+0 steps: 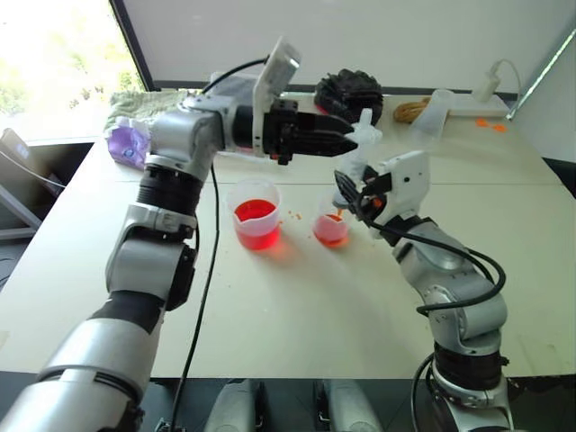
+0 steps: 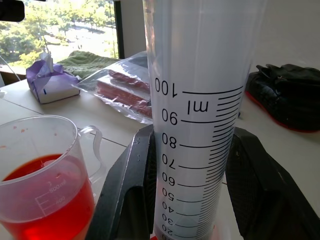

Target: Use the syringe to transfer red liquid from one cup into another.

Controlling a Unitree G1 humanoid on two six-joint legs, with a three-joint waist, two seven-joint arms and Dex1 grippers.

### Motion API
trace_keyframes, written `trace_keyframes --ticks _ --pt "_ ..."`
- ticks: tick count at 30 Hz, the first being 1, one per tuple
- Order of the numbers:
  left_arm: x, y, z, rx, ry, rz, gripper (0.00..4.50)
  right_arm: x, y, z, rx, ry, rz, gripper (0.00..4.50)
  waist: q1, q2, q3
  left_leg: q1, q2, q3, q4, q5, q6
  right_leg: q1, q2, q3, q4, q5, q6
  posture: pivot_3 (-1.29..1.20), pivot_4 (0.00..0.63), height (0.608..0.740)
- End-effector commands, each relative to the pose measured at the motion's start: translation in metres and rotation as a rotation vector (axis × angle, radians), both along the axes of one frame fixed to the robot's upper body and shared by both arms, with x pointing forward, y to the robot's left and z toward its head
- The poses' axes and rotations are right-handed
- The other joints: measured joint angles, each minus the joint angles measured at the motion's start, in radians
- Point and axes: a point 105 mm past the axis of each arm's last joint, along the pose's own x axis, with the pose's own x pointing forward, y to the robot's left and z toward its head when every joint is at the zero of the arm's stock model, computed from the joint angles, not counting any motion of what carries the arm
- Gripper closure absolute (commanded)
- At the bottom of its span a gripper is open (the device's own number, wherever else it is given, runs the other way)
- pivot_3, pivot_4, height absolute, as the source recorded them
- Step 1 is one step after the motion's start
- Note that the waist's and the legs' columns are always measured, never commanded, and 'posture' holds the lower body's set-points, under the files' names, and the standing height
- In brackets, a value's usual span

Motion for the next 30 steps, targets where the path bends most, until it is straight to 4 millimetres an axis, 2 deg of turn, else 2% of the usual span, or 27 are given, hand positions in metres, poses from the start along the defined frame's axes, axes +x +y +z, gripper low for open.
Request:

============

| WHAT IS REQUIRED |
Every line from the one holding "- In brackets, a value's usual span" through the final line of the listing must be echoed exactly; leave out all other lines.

| TASK SOLUTION |
- In brackets, a value's usual span

Motion for the next 30 steps, targets where the path bends most, until it is straight to 4 millimetres an axis, 2 deg of turn, else 2% of the usual span, or 27 are given, hand positions in metres, poses from the start along the defined frame's axes, axes +x +y +z, gripper low for open.
Request:

The answer was written out completely.